TRY IT – Your task is to return the span of lines beginning at the one with "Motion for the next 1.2" and ending at the last line of the data, exactly as it stands.

### EXERCISE INPUT

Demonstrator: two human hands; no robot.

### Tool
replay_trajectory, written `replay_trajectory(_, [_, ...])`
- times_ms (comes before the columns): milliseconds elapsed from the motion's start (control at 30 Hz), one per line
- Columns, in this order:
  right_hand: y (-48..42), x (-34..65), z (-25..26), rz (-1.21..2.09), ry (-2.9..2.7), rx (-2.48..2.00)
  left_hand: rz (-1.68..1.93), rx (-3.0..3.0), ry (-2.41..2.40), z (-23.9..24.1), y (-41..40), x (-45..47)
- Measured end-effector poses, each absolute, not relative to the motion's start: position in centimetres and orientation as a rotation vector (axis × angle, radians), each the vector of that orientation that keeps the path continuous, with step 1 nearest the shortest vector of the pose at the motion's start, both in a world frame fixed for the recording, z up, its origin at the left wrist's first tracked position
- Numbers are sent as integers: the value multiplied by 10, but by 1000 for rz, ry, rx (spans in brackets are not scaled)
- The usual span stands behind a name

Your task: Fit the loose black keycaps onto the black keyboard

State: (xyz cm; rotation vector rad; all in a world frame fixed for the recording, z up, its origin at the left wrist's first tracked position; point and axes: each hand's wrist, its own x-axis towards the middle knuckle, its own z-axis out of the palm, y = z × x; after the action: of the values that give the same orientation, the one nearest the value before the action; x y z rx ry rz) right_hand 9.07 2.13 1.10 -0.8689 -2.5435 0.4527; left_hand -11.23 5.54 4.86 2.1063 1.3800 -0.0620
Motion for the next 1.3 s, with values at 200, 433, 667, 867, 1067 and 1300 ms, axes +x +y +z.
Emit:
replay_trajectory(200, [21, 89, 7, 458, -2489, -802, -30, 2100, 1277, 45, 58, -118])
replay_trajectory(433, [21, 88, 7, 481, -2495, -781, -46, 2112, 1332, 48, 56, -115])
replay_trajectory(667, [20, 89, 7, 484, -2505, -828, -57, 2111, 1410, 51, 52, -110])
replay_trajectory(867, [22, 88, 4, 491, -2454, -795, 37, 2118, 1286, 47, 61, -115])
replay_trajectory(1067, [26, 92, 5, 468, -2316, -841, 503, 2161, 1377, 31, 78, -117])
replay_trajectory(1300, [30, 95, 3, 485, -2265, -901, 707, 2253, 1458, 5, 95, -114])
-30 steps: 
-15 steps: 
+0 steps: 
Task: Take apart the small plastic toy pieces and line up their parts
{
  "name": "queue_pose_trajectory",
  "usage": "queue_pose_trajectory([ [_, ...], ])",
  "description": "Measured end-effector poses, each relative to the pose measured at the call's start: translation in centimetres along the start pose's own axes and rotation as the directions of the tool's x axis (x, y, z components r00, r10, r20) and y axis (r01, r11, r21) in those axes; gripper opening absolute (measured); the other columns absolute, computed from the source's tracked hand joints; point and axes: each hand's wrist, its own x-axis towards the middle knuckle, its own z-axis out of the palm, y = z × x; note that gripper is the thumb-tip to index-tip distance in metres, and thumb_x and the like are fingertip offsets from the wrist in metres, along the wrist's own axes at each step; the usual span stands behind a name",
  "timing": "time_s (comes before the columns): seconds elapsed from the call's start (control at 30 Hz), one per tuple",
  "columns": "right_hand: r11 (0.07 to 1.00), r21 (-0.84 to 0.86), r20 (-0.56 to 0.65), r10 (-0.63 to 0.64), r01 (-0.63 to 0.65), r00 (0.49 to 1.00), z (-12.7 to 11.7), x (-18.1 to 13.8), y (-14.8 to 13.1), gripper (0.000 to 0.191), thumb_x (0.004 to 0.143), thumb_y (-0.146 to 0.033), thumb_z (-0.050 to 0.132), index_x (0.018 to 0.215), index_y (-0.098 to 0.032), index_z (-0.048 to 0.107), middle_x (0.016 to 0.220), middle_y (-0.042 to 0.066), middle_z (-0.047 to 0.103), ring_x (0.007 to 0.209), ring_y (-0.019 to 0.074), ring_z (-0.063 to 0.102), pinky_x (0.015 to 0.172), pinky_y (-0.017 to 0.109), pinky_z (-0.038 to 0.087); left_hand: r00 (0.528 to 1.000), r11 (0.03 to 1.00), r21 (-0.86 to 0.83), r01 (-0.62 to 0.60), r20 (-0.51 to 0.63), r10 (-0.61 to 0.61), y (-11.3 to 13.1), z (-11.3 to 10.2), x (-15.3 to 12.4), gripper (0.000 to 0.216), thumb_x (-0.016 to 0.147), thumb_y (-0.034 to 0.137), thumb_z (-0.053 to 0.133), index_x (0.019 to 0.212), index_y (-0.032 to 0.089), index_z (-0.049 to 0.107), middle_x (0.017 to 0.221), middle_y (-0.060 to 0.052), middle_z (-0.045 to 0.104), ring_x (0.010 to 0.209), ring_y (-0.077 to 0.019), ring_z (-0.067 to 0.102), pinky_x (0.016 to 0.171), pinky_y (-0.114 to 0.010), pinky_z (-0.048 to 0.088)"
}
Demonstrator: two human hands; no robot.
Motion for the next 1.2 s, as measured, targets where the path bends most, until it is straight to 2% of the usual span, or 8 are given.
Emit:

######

EXERCISE OUTPUT –
Motion for the next 1.2 s, as measured, targets where the path bends most, until it is straight to 2% of the usual span, or 8 are given.
Emit:

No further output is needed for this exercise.